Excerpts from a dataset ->

* * * * *

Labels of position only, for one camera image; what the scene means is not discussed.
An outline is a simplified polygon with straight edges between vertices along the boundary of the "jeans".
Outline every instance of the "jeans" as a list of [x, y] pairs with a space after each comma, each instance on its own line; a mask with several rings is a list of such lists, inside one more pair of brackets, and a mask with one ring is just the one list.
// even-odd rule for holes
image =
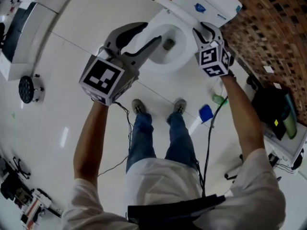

* * * * *

Work to be completed -> Using the records above, output exactly the lines from the first through the line that contains "An outline is", with both of those included.

Your response ->
Labels of position only, for one camera image; what the scene means is not discussed.
An outline is a simplified polygon with straight edges between vertices along the boundary of the "jeans".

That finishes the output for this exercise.